Demikhov a réalisé l’expérience plus de 24 fois, « mais il ne pouvait pas surmonter les problèmes de rejet », selon Langer. Le plus long a survécu pendant 29 jours.
Trading places
Le neurochirurgien américain Dr Robert White a pris l’idée de Demikhov et a couru avec elle. En mars 1970, White a dirigé une équipe de chirurgiens de la faculté de médecine de l’université Case Western Reserve qui a mis la tête d’un singe sur le corps d’un autre. (Attention : les choses deviennent un peu macabres ici.)
Les chirurgiens ont décapité les deux singes, mis la tête du singe A sur le corps du singe B, et reconnecté l’artère carotide et la veine jugulaire. À la fin de l’intervention, qui a duré 18 heures, l’équipe de 30 médecins, infirmiers et techniciens aurait applaudi lorsque le singe s’est réveillé et a essayé de mordre la personne la plus proche. L’opération ayant sectionné sa colonne vertébrale, le singe était paralysé à partir du cou.
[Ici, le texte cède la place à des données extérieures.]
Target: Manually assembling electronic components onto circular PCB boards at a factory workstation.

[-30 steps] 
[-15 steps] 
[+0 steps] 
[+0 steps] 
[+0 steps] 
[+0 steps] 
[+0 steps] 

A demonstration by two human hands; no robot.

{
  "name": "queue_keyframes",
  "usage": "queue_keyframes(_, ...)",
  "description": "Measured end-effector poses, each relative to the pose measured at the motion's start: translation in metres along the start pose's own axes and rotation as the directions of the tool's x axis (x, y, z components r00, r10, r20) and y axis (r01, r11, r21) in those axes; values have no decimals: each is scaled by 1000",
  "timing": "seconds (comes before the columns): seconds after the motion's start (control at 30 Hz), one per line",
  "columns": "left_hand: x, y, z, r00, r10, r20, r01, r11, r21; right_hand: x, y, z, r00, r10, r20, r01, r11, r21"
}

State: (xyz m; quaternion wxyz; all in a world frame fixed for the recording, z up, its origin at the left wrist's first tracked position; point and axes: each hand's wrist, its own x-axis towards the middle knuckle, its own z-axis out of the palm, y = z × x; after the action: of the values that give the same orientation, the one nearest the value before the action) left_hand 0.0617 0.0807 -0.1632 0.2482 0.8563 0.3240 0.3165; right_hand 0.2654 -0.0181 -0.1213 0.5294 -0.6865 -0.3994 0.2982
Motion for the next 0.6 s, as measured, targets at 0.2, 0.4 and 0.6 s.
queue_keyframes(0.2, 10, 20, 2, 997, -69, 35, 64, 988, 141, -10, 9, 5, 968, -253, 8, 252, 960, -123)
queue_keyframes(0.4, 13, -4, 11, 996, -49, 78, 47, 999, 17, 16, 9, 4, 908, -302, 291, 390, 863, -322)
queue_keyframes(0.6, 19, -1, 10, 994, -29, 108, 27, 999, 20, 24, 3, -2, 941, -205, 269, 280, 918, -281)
Il est mort neuf jours après l’opération.
De nombreux scientifiques, professeurs et militants des droits des animaux ont été consternés, qualifiant le travail de White de « cruel et inutile » et de « violation grotesque de toute considération éthique ».
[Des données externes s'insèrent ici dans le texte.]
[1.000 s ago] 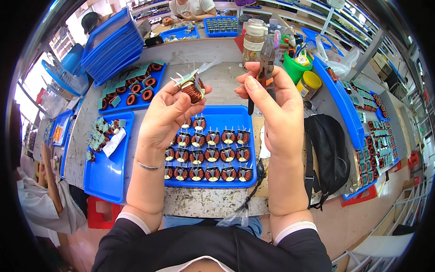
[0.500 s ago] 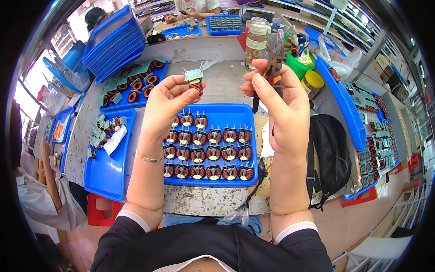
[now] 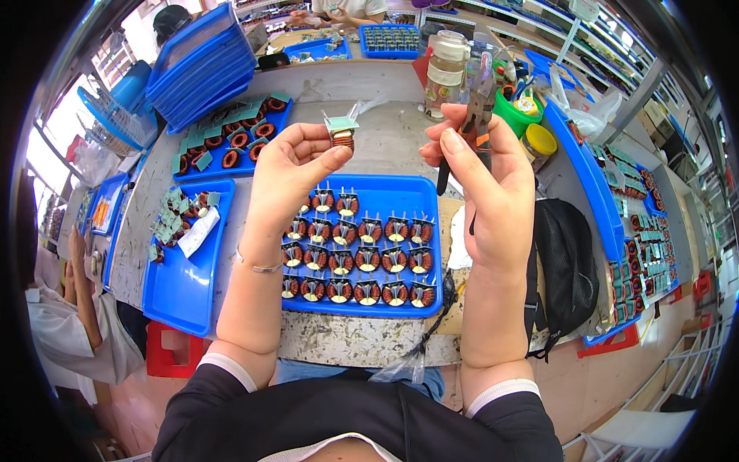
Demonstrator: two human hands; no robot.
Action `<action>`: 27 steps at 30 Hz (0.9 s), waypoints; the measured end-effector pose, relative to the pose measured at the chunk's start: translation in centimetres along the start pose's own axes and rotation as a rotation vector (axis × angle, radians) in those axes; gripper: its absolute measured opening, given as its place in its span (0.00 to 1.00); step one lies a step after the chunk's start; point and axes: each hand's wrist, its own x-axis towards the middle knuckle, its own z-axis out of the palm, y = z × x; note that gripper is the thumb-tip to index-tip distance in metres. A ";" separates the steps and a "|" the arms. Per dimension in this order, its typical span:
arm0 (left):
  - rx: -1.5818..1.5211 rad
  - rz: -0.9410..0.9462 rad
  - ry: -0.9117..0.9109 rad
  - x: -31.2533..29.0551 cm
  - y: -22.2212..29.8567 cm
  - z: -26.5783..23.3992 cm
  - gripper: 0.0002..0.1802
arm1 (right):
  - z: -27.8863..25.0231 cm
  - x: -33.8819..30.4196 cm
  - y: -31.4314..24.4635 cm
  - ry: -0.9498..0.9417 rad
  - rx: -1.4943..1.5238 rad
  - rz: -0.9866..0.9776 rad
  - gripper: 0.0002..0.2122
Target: Manually assemble and trim the leads of electronic transformer components.
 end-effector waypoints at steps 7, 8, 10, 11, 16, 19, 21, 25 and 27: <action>0.114 0.054 0.055 0.0 -0.3 0.3 0.21 | 2.6 -2.2 -2.5 -0.027 0.358 0.159 0.15; 0.111 0.051 0.039 0.0 -0.3 0.3 0.21 | 3.8 -2.7 -3.5 -0.110 0.310 0.188 0.17; -0.072 -0.003 0.029 -0.1 -0.4 -1.0 0.20 | 8.1 -3.8 -5.2 -0.229 0.341 0.328 0.17; 0.058 -0.042 0.104 -0.1 -0.5 -1.8 0.18 | 10.3 -4.1 -5.8 -0.304 0.408 0.457 0.17; 0.146 0.090 0.152 -0.5 1.6 -1.4 0.19 | 16.8 -8.2 -8.9 -0.439 0.055 0.190 0.12; 0.167 0.141 0.166 0.1 0.9 -1.6 0.20 | 19.1 -10.4 -9.8 -0.443 0.127 0.358 0.09; 0.233 0.191 0.189 -0.1 1.5 -1.5 0.18 | 21.2 -12.0 -9.0 0.444 -0.113 -0.269 0.07; 0.403 0.334 0.295 -1.6 3.8 -2.6 0.17 | 19.0 -11.2 -10.2 -0.421 0.219 0.262 0.10; 0.416 0.460 0.277 -0.2 0.9 -0.2 0.18 | 16.5 -9.7 -8.2 -0.573 0.118 0.408 0.11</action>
En 2001, White a reproduit l’expérience et a déclaré que le singe pouvait voir, goûter, entendre, sentir et bouger son visage.
Les recherches sur la transplantation de tête se poursuivent.
Le chirurgien italien Dr Sergio Canavero a déclaré qu’il effectuerait la première transplantation de tête humaine au monde en Chine au début de 2018. Cela n’a toujours pas eu lieu.
Beaucoup remettent en question son effort.
« Si Canavero se sent confiant qu’il peut le faire, pourquoi diable ne court-il pas sauver les gens qui ont des lésions de la moelle épinière ? » dit Dominique Martin, un bioéthicien qui enseigne à la faculté de médecine de l’Université Deakin en Australie.
Canavero n’a pas répondu à plusieurs demandes d’interview pour cette histoire.
Dans son roman, Shelley explore les « implications morales humaines réelles de la production de la vie », dit Morus, de l’Université Aberystwyth.
Deux cents ans plus tard, la question est plus pertinente que jamais.
Originally published Oct. 26, 2017.
Mise à jour le 31 octobre 2018 : Ajouté que le Dr Canavero n’a pas effectué la transplantation de tête attendue – pour le moment.
Cette histoire a été initialement publiée dans l’édition d’automne 2017 du magazine CNET. Cliquez ici pour d’autres articles du magazine.